If she said this in just that way, she's definitely wrong.

A sample skewness may be much closer to 0 than that (taking "less than" to mean in absolute magnitude not actual value), and the sample excess kurtosis may also be much closer to 0 than that (they might even, whether by chance or construction, potentially be almost exactly zero), and yet the distribution from which the sample was drawn can easily be distinctly non-normal.

We can go further -- even if we were to magically know the population skewness and kurtosis were exactly that of a normal, it still wouldn't of itself tell us the population was normal, nor even something close to normal.

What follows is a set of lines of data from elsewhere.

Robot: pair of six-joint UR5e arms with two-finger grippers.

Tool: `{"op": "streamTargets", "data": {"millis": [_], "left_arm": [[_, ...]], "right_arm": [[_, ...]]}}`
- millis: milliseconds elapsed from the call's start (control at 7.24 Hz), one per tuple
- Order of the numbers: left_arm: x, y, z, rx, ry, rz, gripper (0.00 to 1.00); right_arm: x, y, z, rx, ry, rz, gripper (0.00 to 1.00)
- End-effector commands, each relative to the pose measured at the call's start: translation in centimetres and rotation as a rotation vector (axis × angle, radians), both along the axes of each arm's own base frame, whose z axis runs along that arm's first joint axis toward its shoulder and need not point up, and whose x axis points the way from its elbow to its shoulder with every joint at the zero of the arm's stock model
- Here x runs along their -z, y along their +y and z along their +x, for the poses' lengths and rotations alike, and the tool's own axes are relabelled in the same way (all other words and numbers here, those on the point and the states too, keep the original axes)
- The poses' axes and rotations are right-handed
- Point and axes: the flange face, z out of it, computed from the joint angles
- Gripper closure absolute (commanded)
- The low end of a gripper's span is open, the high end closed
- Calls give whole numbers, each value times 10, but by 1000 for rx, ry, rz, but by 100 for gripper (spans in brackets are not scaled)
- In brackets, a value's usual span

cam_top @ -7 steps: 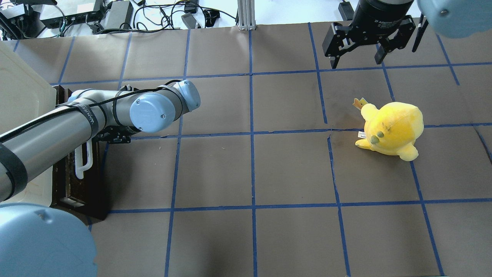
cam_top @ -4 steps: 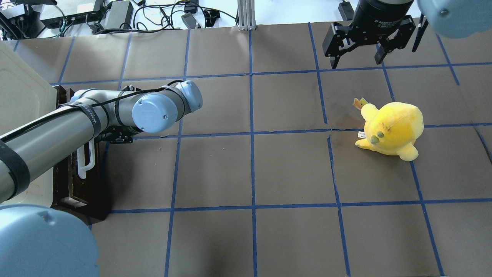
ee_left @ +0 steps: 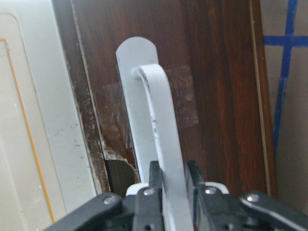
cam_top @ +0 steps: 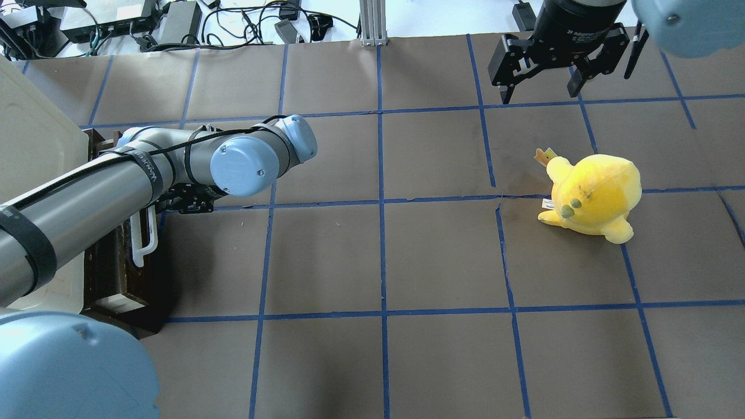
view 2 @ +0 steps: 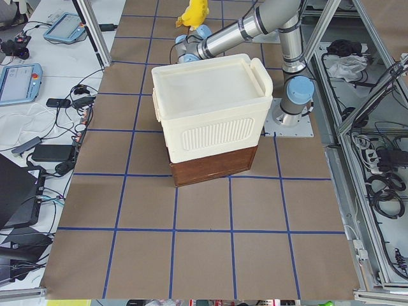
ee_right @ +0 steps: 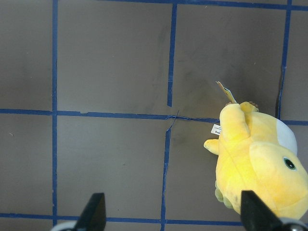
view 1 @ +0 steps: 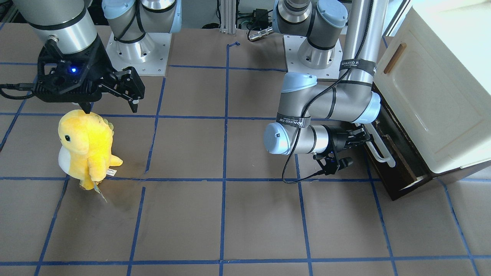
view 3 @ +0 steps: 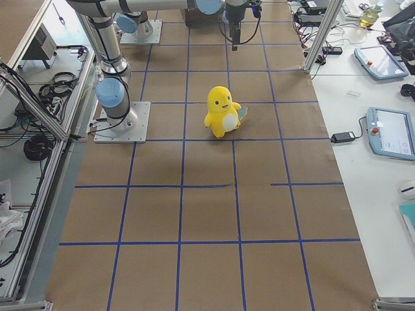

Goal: Pull drawer sideways
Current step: 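Pull the drawer out of the cabinet toward the table center with the left gripper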

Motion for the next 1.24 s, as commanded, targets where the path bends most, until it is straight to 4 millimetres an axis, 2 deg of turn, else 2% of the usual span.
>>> {"op": "streamTargets", "data": {"millis": [0,553,1105], "left_arm": [[-1,0,-8,7,9,-2,78],[-12,-7,-26,3,53,-26,78],[-10,-9,-37,9,66,-25,78]], "right_arm": [[0,0,0,0,0,0,0],[0,0,0,0,0,0,0],[0,0,0,0,0,0,0]]}}
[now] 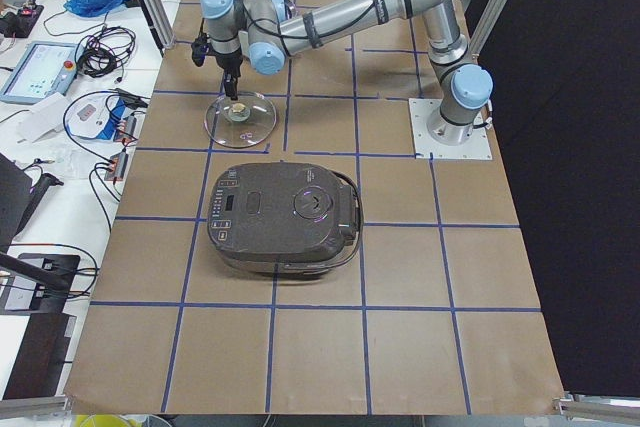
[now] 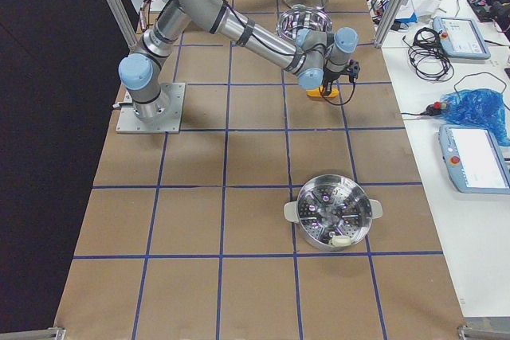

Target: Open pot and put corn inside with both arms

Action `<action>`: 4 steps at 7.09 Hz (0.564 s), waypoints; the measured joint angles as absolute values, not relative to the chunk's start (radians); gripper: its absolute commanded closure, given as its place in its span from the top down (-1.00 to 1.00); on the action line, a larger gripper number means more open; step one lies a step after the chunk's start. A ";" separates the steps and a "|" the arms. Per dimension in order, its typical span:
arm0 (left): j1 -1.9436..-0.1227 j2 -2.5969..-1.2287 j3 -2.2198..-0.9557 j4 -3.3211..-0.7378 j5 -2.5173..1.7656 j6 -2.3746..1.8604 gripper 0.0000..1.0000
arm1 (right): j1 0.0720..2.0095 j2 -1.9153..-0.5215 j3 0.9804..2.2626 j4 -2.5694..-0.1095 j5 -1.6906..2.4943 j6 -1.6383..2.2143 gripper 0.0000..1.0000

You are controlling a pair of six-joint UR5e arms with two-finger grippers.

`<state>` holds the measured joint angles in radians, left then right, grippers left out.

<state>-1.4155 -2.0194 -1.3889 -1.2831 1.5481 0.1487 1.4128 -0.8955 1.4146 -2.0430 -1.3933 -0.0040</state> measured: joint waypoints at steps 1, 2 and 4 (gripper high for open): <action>-1.432 -1.926 -1.388 -1.382 1.557 0.149 1.00 | 1.413 -0.893 1.423 -2.043 -1.393 -0.007 -0.80; -1.452 -1.845 -1.391 -1.446 1.561 0.149 1.00 | 1.413 -0.893 1.425 -2.041 -1.394 -0.011 -0.82; -1.485 -1.738 -1.400 -1.504 1.571 0.150 1.00 | 1.420 -0.941 1.362 -1.974 -1.403 -0.018 -0.82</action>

The dataset is total number of falls/year in a random sampling of 52 nursing homes which is a random sample of a larger population.

The population distribution of counts are never normal. Counts are discrete and non-negative, normal distributions are continuous and over the entire real line.

But we're really focused on the wrong issue here. Probability models are just that, models. Let us not confuse our models with the real thing.

The issue isn't "are the data themselves normal?" (they can't be), nor even "is the population from which the data were drawn normal?" (this is almost never going to be the case).

A more useful question to discuss is "how badly would my inference be impacted if I treated the population as normally distributed?"

It's also a much harder question to answer well, and may require considerably more work than glancing at a few simple diagnostics.

The sample statistics you showed are not particularly inconsistent with normality (you could see statistics like that or "worse" not terribly rarely if you had random samples of that size from normal populations), but that doesn't of itself mean that the actual population from which the sample was drawn is automatically "close enough" to normal for some particular purpose. It would be important to consider the purpose (what questions you're answering), and the robustness of the methods employed for it, and even then we may still not be sure that it's "good enough"; sometimes it may be better to simply not assume what we don't have good reason to assume a priori (e.g. on the basis of experience with similar data sets).

it is NOT a normal distribution

Data - even data drawn from a normal population - never have exactly the properties of the population; from those numbers alone you don't have a good basis to conclude that the population is not normal here.

On the other hand neither do we have any reasonably solid basis to say that it's "sufficiently close" to normal - we haven't even considered the purpose of assuming normality, so we don't know what distributional features it might be sensitive to.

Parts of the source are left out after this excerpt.